## Work to be completed
Write each record again exactly as it stands.

┏━━

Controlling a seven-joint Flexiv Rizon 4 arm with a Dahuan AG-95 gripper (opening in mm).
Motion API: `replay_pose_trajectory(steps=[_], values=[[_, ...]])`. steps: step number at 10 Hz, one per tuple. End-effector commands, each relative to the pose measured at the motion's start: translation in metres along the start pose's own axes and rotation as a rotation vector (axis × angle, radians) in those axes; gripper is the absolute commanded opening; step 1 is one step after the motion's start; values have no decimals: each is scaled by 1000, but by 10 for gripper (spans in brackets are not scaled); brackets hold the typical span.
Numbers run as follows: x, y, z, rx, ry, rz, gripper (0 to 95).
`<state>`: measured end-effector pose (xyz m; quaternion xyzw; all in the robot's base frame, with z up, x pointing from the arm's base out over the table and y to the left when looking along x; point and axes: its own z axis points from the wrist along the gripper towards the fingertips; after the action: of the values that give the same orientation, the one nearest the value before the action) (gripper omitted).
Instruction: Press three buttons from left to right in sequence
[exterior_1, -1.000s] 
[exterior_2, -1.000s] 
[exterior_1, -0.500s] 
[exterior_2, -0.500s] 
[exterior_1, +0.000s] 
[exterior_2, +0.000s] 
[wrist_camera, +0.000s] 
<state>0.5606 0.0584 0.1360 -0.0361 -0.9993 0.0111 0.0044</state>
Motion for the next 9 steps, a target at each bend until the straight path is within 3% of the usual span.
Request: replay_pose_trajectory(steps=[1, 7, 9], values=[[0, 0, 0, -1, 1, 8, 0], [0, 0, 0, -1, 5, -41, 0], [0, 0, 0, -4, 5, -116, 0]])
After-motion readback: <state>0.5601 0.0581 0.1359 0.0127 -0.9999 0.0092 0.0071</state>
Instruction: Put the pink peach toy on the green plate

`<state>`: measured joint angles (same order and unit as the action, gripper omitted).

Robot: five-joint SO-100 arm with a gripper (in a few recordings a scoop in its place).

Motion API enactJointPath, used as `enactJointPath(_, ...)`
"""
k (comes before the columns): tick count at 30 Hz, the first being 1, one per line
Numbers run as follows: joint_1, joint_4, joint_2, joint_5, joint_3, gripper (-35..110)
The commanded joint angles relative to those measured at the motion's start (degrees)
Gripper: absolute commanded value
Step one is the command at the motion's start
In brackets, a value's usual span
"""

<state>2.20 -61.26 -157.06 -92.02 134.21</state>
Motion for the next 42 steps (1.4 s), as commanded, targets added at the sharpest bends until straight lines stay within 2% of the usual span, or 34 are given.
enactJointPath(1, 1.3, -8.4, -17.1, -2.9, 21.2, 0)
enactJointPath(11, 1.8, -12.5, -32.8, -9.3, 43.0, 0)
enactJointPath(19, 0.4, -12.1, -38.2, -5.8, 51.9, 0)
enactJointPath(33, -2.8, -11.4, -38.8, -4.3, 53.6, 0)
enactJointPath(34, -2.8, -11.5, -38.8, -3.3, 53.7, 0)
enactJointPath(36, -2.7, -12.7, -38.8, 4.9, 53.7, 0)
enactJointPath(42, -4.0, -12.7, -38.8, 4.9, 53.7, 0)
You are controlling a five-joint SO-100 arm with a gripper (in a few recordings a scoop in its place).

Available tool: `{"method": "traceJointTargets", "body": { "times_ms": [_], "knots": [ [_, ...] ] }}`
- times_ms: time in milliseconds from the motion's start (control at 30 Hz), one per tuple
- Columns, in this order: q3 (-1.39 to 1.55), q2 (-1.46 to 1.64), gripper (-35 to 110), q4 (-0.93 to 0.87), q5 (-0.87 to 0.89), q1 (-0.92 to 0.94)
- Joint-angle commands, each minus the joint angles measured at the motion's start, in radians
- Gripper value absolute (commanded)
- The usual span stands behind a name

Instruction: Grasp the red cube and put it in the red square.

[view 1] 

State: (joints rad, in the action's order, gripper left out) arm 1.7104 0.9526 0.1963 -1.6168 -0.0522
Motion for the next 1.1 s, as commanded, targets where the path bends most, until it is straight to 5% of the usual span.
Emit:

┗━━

## Response to the task
Controlling a seven-joint Flexiv Rizon 4 arm with a Dahuan AG-95 gripper (opening in mm).
Motion API: `replay_pose_trajectory(steps=[_], values=[[_, ...]])`. steps: step number at 10 Hz, one per tuple. End-effector commands, each relative to the pose measured at the motion's start: translation in metres along the start pose's own axes and rotation as a rotation vector (axis × angle, radians) in those axes; gripper is the absolute commanded opening; step 1 is one step after the motion's start; values have no decimals: each is scaled by 1000, but by 10 for gripper (spans in brackets are not scaled); brackets hold the typical span.
Numbers run as follows: x, y, z, rx, ry, rz, gripper (0 to 95).
`<state>`: measured end-effector pose (xyz m; quaternion xyzw; all in the robot's base frame, with z up, x pointing from the arm's base out over the table and y to the left when looking along x; point and axes: its own z axis points from the wrist along the gripper towards the fingertips; after the action: of the values that give the same orientation, the one nearest the value before the action) (gripper omitted).
Instruction: Press three buttons from left to right in sequence
[exterior_1, -1.000s] 
[exterior_2, -1.000s] 
[exterior_1, -0.500s] 
[exterior_2, -0.500s] 
[exterior_1, +0.000s] 
[exterior_2, +0.000s] 
[wrist_camera, +0.000s] 
<state>0.5606 0.0584 0.1360 -0.0361 -0.9993 0.0111 0.0044</state>
Motion for the next 9 steps, a target at each bend until the straight path is within 3% of the usual span.
Request: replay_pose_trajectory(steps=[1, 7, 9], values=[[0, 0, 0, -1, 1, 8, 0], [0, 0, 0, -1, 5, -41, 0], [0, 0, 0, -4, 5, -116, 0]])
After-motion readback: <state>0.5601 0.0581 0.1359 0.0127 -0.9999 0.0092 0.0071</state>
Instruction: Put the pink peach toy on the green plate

`<state>`: measured joint angles (same order and unit as the action, gripper omitted).

Robot: five-joint SO-100 arm with a gripper (in a few recordings a scoop in its place).

Motion API enactJointPath, used as `enactJointPath(_, ...)`
"""
k (comes before the columns): tick count at 30 Hz, the first being 1, one per line
Numbers run as follows: joint_1, joint_4, joint_2, joint_5, joint_3, gripper (-35..110)
The commanded joint angles relative to those measured at the motion's start (degrees)
Gripper: absolute commanded value
Step one is the command at the motion's start
In brackets, a value's usual span
"""

<state>2.20 -61.26 -157.06 -92.02 134.21</state>
Motion for the next 42 steps (1.4 s), as commanded, targets added at the sharpest bends until straight lines stay within 2% of the usual span, or 34 are given.
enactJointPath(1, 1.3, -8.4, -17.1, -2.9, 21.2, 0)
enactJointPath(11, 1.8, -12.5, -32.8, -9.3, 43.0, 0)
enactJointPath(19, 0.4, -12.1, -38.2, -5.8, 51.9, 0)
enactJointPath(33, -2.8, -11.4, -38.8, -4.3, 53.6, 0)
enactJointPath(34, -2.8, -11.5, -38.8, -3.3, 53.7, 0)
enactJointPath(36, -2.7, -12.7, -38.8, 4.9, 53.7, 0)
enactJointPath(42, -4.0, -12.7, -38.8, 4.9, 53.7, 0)
You are controlling a five-joint SO-100 arm with a gripper (in a few recordings a scoop in its place).

Available tool: `{"method": "traceJointTargets", "body": { "times_ms": [_], "knots": [ [_, ...] ] }}`
- times_ms: time in milliseconds from the motion's start (control at 30 Hz), one per tuple
- Columns, in this order: q3 (-1.39 to 1.55), q2 (-1.46 to 1.64), gripper (-35 to 110), q4 (-0.93 to 0.87), q5 (-0.87 to 0.89), q1 (-0.92 to 0.94)
- Joint-angle commands, each minus the joint angles measured at the motion's start, in radians
- Gripper value absolute (commanded)
- The usual span stands behind a name

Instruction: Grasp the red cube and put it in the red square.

[view 1] 

State: (joints rad, in the action's order, gripper left out) arm 1.7104 0.9526 0.1963 -1.6168 -0.0522
Motion for the next 1.1 s, as commanded, targets where the path bends most, until it is straight to 5% of the usual span.
Emit:

Nothing more is required for this exercise.